▶ _YOUR GOAL_
Pictures stay out of the output. Return exactly the lines below from the one with "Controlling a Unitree" down to the one with "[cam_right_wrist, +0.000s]", both included, and nothing more.

[[ RECORDS PROVIDED open ]]

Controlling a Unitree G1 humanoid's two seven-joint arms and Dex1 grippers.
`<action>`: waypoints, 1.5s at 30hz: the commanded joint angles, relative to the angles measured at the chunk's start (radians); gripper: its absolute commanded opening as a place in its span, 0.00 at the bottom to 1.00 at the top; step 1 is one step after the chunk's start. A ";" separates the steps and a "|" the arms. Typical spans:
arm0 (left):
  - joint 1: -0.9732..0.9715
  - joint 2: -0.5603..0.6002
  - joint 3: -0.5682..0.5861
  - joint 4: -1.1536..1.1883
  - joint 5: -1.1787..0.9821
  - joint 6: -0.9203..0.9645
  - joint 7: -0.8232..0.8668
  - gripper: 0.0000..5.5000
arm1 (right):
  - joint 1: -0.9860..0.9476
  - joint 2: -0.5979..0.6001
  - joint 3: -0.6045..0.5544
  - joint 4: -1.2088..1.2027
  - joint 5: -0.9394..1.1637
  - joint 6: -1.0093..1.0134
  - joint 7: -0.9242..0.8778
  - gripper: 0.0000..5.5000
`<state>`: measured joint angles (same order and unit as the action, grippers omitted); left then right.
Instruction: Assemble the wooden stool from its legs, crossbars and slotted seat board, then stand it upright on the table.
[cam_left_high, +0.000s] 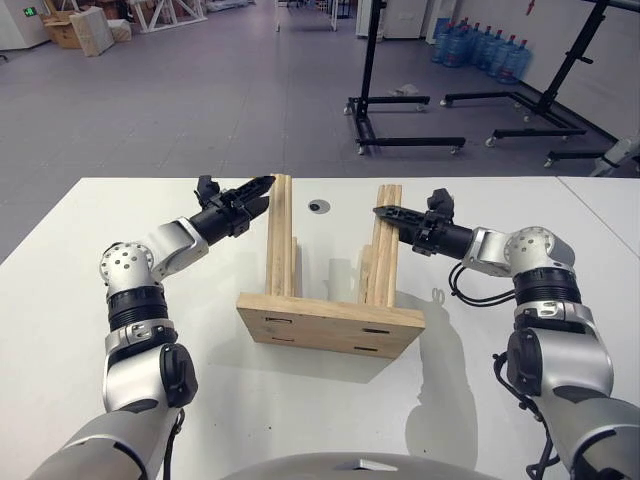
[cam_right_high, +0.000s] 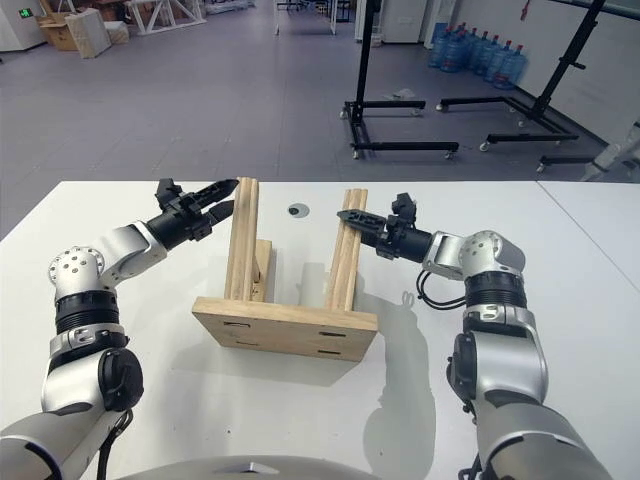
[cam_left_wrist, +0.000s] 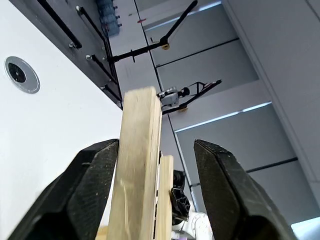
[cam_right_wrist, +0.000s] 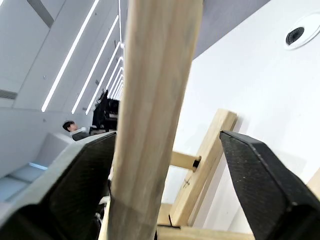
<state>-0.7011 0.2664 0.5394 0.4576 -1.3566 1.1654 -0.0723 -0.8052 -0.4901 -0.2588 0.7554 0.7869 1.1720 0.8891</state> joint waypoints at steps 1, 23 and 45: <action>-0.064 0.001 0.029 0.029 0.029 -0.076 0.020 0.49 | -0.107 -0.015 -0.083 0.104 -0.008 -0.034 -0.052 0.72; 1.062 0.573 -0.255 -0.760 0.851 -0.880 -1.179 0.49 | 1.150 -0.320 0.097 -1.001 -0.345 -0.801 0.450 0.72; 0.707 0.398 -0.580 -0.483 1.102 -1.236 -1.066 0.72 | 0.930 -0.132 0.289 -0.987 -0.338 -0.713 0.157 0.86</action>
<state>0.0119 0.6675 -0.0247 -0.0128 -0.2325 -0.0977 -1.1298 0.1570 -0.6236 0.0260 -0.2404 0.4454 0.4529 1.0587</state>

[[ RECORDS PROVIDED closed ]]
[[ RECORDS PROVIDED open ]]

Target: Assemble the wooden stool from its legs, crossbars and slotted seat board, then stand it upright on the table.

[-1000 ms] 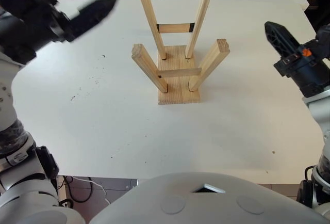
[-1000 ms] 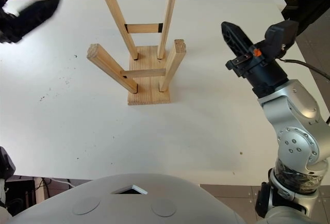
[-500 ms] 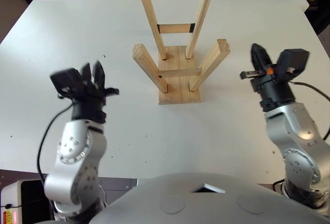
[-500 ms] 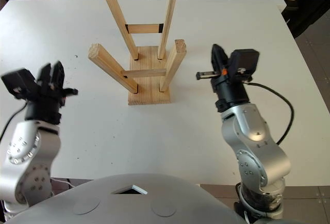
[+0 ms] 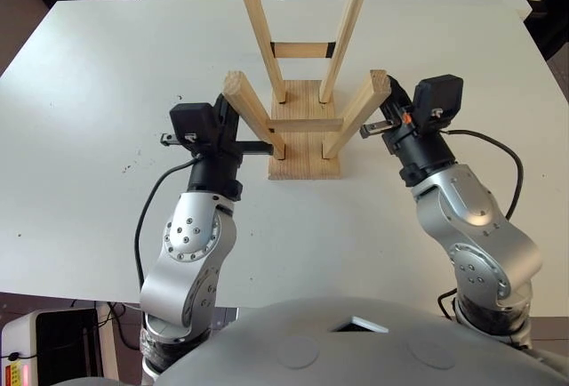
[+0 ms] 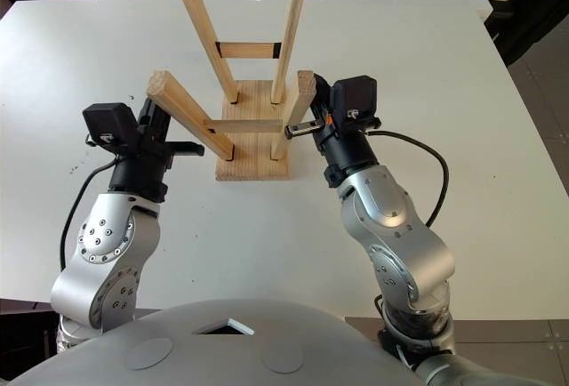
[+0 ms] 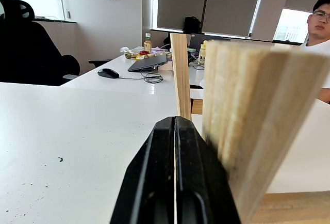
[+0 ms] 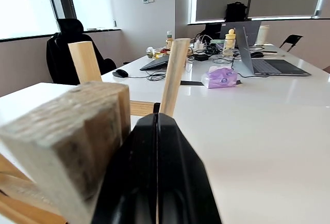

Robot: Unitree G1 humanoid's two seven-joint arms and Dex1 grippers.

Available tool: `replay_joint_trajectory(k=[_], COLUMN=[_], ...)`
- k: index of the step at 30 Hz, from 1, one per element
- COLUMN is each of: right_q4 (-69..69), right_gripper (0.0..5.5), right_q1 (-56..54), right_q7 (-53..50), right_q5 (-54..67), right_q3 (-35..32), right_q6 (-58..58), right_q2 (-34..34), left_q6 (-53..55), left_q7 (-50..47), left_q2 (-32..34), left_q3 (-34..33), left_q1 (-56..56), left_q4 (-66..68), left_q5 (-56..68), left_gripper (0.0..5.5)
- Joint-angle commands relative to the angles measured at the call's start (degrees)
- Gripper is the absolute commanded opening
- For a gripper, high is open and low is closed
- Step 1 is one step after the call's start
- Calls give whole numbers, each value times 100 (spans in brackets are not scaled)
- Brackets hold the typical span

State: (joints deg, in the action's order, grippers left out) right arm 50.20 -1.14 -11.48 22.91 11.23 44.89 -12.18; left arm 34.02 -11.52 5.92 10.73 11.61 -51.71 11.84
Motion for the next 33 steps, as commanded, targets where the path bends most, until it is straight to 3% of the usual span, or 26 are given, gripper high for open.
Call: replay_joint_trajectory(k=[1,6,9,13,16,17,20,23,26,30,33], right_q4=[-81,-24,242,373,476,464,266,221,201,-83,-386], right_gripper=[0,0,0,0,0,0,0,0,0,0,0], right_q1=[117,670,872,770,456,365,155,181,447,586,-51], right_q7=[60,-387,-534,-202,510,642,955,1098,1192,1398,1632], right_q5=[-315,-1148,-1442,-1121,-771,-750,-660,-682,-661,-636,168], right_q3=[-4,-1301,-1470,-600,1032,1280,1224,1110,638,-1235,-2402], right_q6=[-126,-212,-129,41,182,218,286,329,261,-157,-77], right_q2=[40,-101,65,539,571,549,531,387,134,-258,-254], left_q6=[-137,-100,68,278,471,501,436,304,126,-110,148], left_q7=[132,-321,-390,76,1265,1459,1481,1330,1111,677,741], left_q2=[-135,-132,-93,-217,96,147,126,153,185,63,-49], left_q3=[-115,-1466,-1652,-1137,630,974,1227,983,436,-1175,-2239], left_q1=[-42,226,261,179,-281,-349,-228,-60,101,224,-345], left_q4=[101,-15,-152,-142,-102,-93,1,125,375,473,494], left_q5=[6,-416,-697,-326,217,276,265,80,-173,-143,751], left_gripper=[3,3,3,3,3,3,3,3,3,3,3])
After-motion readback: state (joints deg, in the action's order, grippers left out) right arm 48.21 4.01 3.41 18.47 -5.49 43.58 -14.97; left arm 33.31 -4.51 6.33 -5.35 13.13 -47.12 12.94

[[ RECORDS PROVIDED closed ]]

▶ _TASK ANSWER_
Controlling a Unitree G1 humanoid's two seven-joint arms and Dex1 grippers.
`<action>`: waypoints, 1.5s at 30hz: the commanded joint angles, relative to the angles measured at the chunk's start (radians); gripper: its absolute commanded opening as a place in its span, 0.00 at the bottom to 1.00 at the top; step 1 is one step after the chunk's start. A ";" separates the steps and a "|" the arms. Typical spans:
arm0 (left):
  - joint 1: -0.9732..0.9715
  - joint 2: -0.5603..0.6002
  - joint 3: -0.5682..0.5861
  - joint 4: -1.1536..1.1883
  - joint 5: -1.1787..0.9821
  - joint 6: -0.9203..0.9645
  - joint 7: -0.8232..0.8668
  - gripper: 0.0000..5.5000
arm1 (right):
  - joint 1: -0.9860..0.9476
  - joint 2: -0.5979..0.6001
  - joint 3: -0.6045..0.5544
  - joint 4: -1.2088..1.2027
  - joint 5: -0.9394..1.1637
  - joint 6: -1.0093..1.0134
  - joint 7: -0.9242..0.8778
  - gripper: 0.0000..5.5000
`<state>`: measured joint angles (same order and unit as the action, grippers omitted); left then right.
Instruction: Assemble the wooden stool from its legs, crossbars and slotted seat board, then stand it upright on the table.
[cam_left_high, +0.000s] 
[cam_right_high, +0.000s] 
[cam_left_wrist, +0.000s] 
[cam_right_wrist, +0.000s] 

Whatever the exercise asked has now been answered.